Field Notes - Nov 29, '25
Executive Signals
- Agents are the new linters: pre-screen code, humans judge intent and risk
- Compute over curation: generate variants, spend judgment choosing the winner
- Work sized by minutes: fit tasks to today’s agent capability envelope
- Previews before people: ephemeral tests catch breakage earlier than reviews
- Governance beats automation: human accountability layer persists as models outperform
CEO
Keep the Human Accountability Layer
Even if agents surpass humans on code quality, accountability doesn’t move. Keep a human gate between stages and scope agent permissions by blast radius. Log decisions and artifacts so the audit trail stands up in front of a board or customer.

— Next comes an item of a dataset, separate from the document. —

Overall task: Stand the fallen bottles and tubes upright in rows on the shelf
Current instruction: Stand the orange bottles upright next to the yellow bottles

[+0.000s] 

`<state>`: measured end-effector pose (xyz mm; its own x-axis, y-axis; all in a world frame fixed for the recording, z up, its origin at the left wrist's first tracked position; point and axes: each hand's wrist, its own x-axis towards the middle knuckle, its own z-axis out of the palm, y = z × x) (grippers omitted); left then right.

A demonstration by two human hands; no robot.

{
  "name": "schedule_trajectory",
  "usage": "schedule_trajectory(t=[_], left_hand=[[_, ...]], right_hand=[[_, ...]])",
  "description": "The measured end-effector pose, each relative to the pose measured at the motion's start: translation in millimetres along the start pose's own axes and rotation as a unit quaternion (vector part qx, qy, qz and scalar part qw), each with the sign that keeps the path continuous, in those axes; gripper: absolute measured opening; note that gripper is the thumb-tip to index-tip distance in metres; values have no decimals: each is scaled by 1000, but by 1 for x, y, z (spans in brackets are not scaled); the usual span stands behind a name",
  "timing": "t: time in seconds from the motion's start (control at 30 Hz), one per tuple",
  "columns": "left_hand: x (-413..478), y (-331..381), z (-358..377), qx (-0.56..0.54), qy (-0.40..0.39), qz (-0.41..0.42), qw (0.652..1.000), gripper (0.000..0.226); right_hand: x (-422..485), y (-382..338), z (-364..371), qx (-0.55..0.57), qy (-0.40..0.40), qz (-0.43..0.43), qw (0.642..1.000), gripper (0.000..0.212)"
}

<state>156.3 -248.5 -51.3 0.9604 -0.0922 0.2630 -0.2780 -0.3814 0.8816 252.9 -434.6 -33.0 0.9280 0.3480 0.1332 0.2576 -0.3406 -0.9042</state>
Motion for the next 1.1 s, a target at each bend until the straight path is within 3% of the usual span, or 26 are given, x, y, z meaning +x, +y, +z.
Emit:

- Require human sign-off for production merges
- Log agent prompts, plans, and diffs in the PR
- Restrict agent scopes and tokens by blast radius
Engineering
AI Review Before Human Review
Run each PR through 2–3 dissimilar code-review agents before a human look. Different models catch each other’s blind spots, reducing trivial comments. Humans then focus on intent, system effects, and customer requirements.
- Add AI review checks to PRs; gate on passing lint, types, and tests
- Re-run agents after fixes until feedback is nitpicks only
- Reserve human review for intent and cross-system impacts
Best-of-N Makes Compute Disposable
For non-critical changes, ask agents to produce multiple plans or patches in parallel and select the best. Treat compute as cheap, judgment as scarce; most drafts get thrown away, by design.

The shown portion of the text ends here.